[Stored data — start]

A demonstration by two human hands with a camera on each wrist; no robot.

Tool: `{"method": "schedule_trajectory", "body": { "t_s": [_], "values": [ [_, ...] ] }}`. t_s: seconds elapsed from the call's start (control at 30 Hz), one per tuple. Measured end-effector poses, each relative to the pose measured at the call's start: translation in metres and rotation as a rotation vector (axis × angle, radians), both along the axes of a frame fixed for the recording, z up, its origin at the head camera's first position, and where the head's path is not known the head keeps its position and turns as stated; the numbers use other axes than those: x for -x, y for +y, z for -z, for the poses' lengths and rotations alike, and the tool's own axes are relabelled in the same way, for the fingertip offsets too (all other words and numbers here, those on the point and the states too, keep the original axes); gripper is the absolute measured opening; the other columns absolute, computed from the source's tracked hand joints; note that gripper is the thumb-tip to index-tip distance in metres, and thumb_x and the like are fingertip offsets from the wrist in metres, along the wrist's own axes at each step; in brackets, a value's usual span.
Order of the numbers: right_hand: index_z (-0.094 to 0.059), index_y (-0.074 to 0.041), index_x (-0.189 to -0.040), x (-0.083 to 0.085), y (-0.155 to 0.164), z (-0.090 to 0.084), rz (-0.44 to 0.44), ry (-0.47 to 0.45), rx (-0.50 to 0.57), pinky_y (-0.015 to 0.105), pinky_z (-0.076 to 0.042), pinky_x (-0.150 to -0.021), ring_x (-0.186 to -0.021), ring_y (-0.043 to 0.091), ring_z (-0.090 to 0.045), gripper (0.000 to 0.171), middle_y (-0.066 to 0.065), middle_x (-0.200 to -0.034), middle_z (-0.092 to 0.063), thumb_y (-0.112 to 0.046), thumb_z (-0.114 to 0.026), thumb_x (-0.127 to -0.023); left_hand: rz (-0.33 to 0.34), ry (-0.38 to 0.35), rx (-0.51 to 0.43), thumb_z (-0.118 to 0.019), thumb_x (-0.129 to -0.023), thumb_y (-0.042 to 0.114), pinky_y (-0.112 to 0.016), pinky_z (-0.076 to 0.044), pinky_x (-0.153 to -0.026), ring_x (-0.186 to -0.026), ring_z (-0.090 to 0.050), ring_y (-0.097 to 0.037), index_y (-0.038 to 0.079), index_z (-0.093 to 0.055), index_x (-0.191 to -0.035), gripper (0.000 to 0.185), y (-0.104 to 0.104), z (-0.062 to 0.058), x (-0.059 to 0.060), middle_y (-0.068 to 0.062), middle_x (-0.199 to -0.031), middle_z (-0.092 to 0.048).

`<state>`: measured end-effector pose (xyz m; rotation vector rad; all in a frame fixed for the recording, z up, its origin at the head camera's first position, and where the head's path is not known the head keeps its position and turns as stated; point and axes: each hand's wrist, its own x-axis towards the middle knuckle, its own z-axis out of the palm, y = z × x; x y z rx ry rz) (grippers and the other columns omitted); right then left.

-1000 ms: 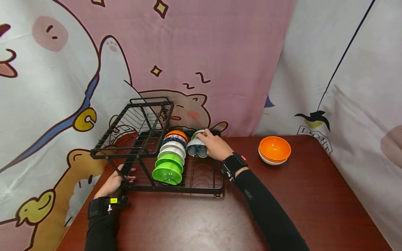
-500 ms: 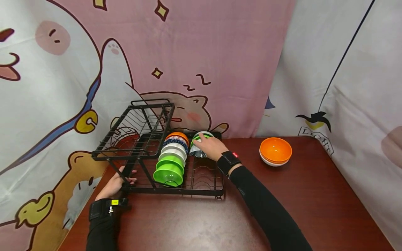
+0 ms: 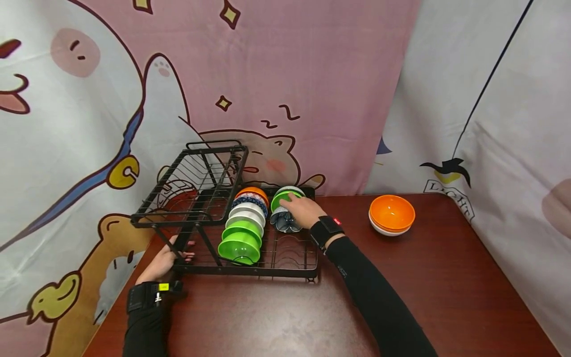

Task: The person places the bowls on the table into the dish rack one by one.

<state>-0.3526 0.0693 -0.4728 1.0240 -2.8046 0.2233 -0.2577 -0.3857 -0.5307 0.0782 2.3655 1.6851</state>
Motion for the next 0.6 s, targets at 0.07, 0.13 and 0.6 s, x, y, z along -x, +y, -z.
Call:
{"method": "schedule_trajectory", "body": {
  "t_s": [0.07, 0.13, 0.6],
  "values": [
    [-0.057, -0.028, -0.128, 0.0, 0.002, 0.0, 0.002, -0.008, 0.028, 0.041, -0.055, -0.074, -0.084, 0.025, -0.066, 0.064, 0.005, -0.119, -0.059, 0.006, -0.073, -0.076, 0.003, 0.003, -0.002, -0.029, -0.094, -0.005, -0.032, -0.051, -0.084, -0.107, -0.064, -0.032, 0.0, -0.014, -0.151, 0.058, 0.001, 0.001, 0.0, -0.037, -0.146, -0.036],
    [-0.059, -0.028, -0.127, 0.0, 0.003, 0.0, 0.01, -0.006, 0.046, 0.042, -0.055, -0.075, -0.084, 0.025, -0.066, 0.058, 0.004, -0.117, -0.061, 0.004, -0.07, -0.081, 0.008, 0.003, -0.009, -0.028, -0.093, -0.006, -0.032, -0.051, -0.085, -0.108, -0.064, -0.033, -0.001, -0.015, -0.15, 0.058, 0.001, 0.001, 0.001, -0.037, -0.146, -0.036],
    [-0.068, -0.022, -0.117, -0.008, 0.014, -0.014, 0.031, 0.146, 0.135, 0.041, -0.05, -0.061, -0.068, 0.021, -0.062, 0.031, 0.0, -0.099, -0.064, -0.014, -0.068, -0.087, -0.06, 0.019, -0.003, -0.035, -0.088, -0.007, -0.022, -0.047, -0.083, -0.106, -0.058, -0.022, -0.006, -0.023, -0.142, 0.055, 0.004, 0.003, 0.001, -0.035, -0.143, -0.04]
  ]
}}
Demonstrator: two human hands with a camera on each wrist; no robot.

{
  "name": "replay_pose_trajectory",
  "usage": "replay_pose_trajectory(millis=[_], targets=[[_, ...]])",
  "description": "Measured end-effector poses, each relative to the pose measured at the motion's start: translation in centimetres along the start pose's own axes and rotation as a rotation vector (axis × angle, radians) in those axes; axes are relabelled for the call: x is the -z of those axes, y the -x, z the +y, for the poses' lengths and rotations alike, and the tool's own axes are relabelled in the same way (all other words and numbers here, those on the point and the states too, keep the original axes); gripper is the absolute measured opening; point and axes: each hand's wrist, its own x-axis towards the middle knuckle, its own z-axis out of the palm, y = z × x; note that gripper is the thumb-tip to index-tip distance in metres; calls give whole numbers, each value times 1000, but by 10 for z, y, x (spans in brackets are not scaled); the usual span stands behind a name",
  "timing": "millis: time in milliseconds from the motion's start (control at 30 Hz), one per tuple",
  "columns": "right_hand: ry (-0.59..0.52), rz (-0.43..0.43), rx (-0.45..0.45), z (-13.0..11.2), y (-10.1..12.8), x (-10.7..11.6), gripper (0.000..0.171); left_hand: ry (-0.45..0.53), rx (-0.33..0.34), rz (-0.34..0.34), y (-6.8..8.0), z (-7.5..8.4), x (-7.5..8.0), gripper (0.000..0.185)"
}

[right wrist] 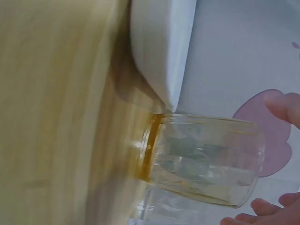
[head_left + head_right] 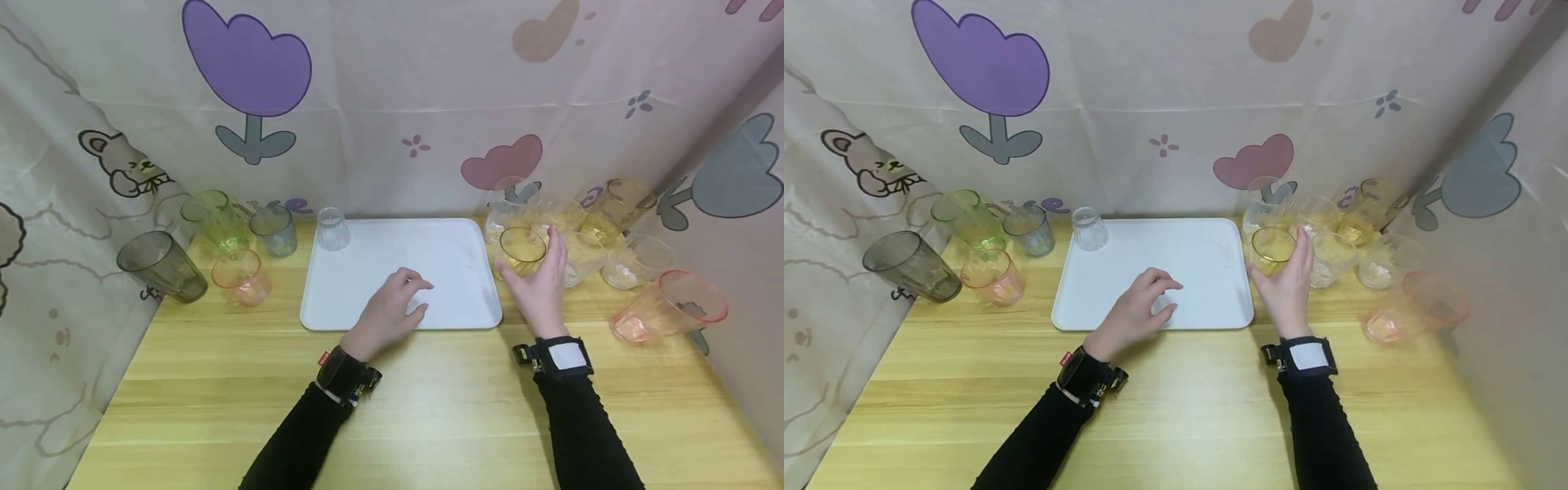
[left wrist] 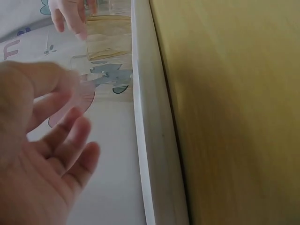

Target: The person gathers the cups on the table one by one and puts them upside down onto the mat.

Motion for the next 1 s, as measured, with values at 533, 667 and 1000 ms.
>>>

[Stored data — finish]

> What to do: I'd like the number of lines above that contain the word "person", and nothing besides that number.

> Response: 2